PROVIDED INFORMATION

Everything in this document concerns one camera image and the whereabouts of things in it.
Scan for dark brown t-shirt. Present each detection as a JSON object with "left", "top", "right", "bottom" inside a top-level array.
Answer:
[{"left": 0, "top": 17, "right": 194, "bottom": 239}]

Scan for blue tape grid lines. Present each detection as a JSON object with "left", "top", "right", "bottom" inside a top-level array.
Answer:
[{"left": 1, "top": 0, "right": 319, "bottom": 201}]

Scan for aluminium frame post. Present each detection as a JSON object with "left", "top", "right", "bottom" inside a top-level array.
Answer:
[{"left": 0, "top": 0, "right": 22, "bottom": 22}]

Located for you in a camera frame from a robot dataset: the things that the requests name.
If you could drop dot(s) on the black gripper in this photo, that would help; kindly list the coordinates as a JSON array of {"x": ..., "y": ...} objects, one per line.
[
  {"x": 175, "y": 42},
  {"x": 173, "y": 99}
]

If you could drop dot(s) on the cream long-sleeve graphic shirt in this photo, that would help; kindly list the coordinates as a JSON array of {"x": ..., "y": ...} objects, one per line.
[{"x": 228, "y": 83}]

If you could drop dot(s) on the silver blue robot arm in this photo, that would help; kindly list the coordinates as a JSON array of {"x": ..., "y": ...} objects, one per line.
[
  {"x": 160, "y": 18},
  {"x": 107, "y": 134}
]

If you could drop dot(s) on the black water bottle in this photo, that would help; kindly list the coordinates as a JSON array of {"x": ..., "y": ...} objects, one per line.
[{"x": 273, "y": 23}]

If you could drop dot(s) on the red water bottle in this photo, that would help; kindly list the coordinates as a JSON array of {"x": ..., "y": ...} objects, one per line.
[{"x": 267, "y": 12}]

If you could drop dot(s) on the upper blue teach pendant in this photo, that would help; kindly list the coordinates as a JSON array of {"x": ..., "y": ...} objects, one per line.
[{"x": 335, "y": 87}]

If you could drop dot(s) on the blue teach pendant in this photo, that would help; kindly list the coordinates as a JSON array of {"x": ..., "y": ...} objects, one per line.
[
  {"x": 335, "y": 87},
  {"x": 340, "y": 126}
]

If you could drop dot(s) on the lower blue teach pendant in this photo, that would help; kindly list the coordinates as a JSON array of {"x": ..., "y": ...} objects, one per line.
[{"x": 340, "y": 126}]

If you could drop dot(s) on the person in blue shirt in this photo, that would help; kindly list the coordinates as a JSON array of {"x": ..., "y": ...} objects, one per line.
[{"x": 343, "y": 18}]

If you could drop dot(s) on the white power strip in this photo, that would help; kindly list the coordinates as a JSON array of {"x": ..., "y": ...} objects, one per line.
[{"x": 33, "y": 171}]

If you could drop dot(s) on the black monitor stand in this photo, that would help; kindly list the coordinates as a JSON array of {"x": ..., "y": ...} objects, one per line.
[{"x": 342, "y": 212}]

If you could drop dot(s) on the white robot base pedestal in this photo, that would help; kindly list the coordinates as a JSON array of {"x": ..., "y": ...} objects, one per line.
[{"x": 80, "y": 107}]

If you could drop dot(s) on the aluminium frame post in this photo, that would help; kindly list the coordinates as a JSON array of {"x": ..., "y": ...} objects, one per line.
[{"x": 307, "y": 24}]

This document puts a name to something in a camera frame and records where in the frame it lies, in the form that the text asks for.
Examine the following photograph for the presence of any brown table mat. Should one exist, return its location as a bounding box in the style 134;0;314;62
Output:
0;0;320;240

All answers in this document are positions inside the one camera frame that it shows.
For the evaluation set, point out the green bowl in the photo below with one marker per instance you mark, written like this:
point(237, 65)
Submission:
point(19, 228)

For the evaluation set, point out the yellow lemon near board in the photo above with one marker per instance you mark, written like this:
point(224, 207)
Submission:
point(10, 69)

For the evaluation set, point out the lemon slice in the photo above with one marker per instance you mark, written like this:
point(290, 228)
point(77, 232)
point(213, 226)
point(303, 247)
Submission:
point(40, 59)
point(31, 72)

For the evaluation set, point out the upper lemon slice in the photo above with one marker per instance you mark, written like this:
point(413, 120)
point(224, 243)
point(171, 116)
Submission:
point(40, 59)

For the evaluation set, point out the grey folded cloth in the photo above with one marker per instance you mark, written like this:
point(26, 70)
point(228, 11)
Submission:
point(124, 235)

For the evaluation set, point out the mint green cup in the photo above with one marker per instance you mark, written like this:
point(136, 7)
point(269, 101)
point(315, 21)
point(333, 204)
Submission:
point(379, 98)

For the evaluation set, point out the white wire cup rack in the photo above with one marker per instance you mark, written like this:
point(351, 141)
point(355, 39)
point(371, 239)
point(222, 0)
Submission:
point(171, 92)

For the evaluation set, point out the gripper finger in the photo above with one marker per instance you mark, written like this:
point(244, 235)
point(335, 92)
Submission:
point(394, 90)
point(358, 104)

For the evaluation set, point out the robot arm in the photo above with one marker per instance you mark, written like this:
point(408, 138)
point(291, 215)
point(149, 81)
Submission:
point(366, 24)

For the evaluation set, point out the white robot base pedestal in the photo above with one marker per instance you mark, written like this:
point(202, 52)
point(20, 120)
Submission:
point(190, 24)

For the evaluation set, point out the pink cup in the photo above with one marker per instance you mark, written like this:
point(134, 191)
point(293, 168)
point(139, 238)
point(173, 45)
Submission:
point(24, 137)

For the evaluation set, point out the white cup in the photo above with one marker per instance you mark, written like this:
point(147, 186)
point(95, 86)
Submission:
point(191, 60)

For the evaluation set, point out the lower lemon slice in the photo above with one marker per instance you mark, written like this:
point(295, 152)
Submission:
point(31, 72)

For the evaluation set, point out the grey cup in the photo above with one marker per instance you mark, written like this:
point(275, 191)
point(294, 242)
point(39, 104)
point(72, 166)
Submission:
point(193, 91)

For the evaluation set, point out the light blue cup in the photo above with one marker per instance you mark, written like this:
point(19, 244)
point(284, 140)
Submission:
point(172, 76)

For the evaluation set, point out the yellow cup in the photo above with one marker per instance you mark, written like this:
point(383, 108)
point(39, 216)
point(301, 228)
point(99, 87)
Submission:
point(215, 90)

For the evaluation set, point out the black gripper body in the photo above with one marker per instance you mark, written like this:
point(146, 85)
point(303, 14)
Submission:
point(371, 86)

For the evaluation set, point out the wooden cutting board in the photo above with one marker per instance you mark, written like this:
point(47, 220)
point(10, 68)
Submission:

PROBLEM TO WORK ON
Could you write out the full data verbatim?

RESPONSE BELOW
Everything in this document concerns one camera image and the whereabouts of things in it.
Scan for dark brown t-shirt. Present each detection as a JSON object with "left", "top", "right", "bottom" inside a top-level array.
Answer:
[{"left": 0, "top": 17, "right": 194, "bottom": 239}]

Scan for blue tape grid lines. Present each detection as a JSON object with "left", "top", "right", "bottom" inside a top-level array.
Answer:
[{"left": 1, "top": 0, "right": 319, "bottom": 201}]

Scan for aluminium frame post. Present each detection as a JSON object with "left", "top", "right", "bottom" inside a top-level array.
Answer:
[{"left": 0, "top": 0, "right": 22, "bottom": 22}]

Located for you in a camera frame from a robot dataset: the things that the requests name.
If you could drop dot(s) on the black gripper in this photo, that would help; kindly list the coordinates as a JSON array of {"x": ..., "y": ...} objects, one per line.
[
  {"x": 175, "y": 42},
  {"x": 173, "y": 99}
]

If you could drop dot(s) on the cream long-sleeve graphic shirt in this photo, that would help; kindly list the coordinates as a JSON array of {"x": ..., "y": ...} objects, one per line.
[{"x": 228, "y": 83}]

If you could drop dot(s) on the silver blue robot arm in this photo, that would help; kindly list the coordinates as a JSON array of {"x": ..., "y": ...} objects, one per line.
[
  {"x": 160, "y": 18},
  {"x": 107, "y": 134}
]

If you could drop dot(s) on the black water bottle in this photo, that would help; kindly list the coordinates as a JSON array of {"x": ..., "y": ...} objects, one per line.
[{"x": 273, "y": 23}]

If you could drop dot(s) on the red water bottle in this photo, that would help; kindly list the coordinates as a JSON array of {"x": ..., "y": ...} objects, one per line.
[{"x": 267, "y": 12}]

If you could drop dot(s) on the upper blue teach pendant in this photo, that would help; kindly list the coordinates as a JSON array of {"x": ..., "y": ...} objects, one per line.
[{"x": 335, "y": 87}]

If you could drop dot(s) on the blue teach pendant in this photo, that would help; kindly list the coordinates as a JSON array of {"x": ..., "y": ...} objects, one per line.
[
  {"x": 335, "y": 87},
  {"x": 340, "y": 126}
]

If you could drop dot(s) on the lower blue teach pendant in this photo, that would help; kindly list the coordinates as a JSON array of {"x": ..., "y": ...} objects, one per line.
[{"x": 340, "y": 126}]

If you could drop dot(s) on the person in blue shirt in this photo, that would help; kindly list the coordinates as a JSON array of {"x": ..., "y": ...} objects, one per line.
[{"x": 343, "y": 18}]

If you could drop dot(s) on the white power strip in this photo, that would help; kindly list the coordinates as a JSON array of {"x": ..., "y": ...} objects, one per line.
[{"x": 33, "y": 171}]

If you could drop dot(s) on the black monitor stand in this photo, that would help; kindly list the coordinates as a JSON array of {"x": ..., "y": ...} objects, one per line.
[{"x": 342, "y": 212}]

If you could drop dot(s) on the white robot base pedestal in this photo, that would help; kindly list the coordinates as a JSON array of {"x": ..., "y": ...} objects, one per line.
[{"x": 80, "y": 107}]

If you could drop dot(s) on the aluminium frame post in this photo, that would help; kindly list the coordinates as a JSON array of {"x": ..., "y": ...} objects, one per line.
[{"x": 307, "y": 24}]

This document puts a name to something in a camera frame and records where in the frame it lies, in the form that the text asks for.
Examine the following photograph for the presence of any brown table mat. Should one exist, return its location as a bounding box in the style 134;0;314;62
Output:
0;0;320;240

All answers in this document are positions inside the one camera frame that it shows.
For the evaluation set, point out the green bowl in the photo below with one marker per instance you mark, written like this:
point(237, 65)
Submission:
point(19, 228)

For the evaluation set, point out the yellow lemon near board in the photo above with one marker per instance you mark, written like this:
point(224, 207)
Submission:
point(10, 69)

For the evaluation set, point out the lemon slice in the photo above with one marker per instance you mark, written like this:
point(290, 228)
point(77, 232)
point(213, 226)
point(303, 247)
Submission:
point(40, 59)
point(31, 72)

For the evaluation set, point out the upper lemon slice in the photo above with one marker per instance you mark, written like this:
point(413, 120)
point(224, 243)
point(171, 116)
Submission:
point(40, 59)

For the evaluation set, point out the grey folded cloth in the photo above with one marker per instance you mark, written like this:
point(26, 70)
point(228, 11)
Submission:
point(124, 235)

For the evaluation set, point out the mint green cup in the photo above with one marker per instance you mark, written like this:
point(136, 7)
point(269, 101)
point(315, 21)
point(333, 204)
Submission:
point(379, 98)

For the evaluation set, point out the white wire cup rack in the photo above with one marker per instance you mark, written like this:
point(351, 141)
point(355, 39)
point(371, 239)
point(222, 0)
Submission:
point(171, 92)

For the evaluation set, point out the gripper finger in the photo above with one marker per instance you mark, written like this:
point(244, 235)
point(335, 92)
Submission:
point(394, 90)
point(358, 104)

For the evaluation set, point out the robot arm in the photo above with one marker per instance you mark, written like this:
point(408, 138)
point(291, 215)
point(149, 81)
Submission:
point(366, 24)

For the evaluation set, point out the white robot base pedestal in the photo above with one marker per instance you mark, written like this:
point(202, 52)
point(20, 120)
Submission:
point(190, 24)

For the evaluation set, point out the pink cup in the photo above with one marker per instance you mark, written like this:
point(134, 191)
point(293, 168)
point(139, 238)
point(173, 45)
Submission:
point(24, 137)

For the evaluation set, point out the white cup in the photo above with one marker per instance you mark, written like this:
point(147, 186)
point(95, 86)
Submission:
point(191, 60)

For the evaluation set, point out the lower lemon slice in the photo above with one marker per instance you mark, written like this:
point(295, 152)
Submission:
point(31, 72)

For the evaluation set, point out the grey cup in the photo above with one marker per instance you mark, written like this:
point(275, 191)
point(294, 242)
point(39, 104)
point(72, 166)
Submission:
point(193, 91)

For the evaluation set, point out the light blue cup in the photo above with one marker per instance you mark, written like this:
point(19, 244)
point(284, 140)
Submission:
point(172, 76)

For the evaluation set, point out the yellow cup in the photo above with one marker per instance you mark, written like this:
point(383, 108)
point(39, 216)
point(301, 228)
point(99, 87)
Submission:
point(215, 90)

For the evaluation set, point out the black gripper body in the photo above with one marker per instance you mark, written like this:
point(146, 85)
point(303, 14)
Submission:
point(371, 86)

For the evaluation set, point out the wooden cutting board in the photo above with one marker per instance you mark, written like this:
point(47, 220)
point(10, 68)
Submission:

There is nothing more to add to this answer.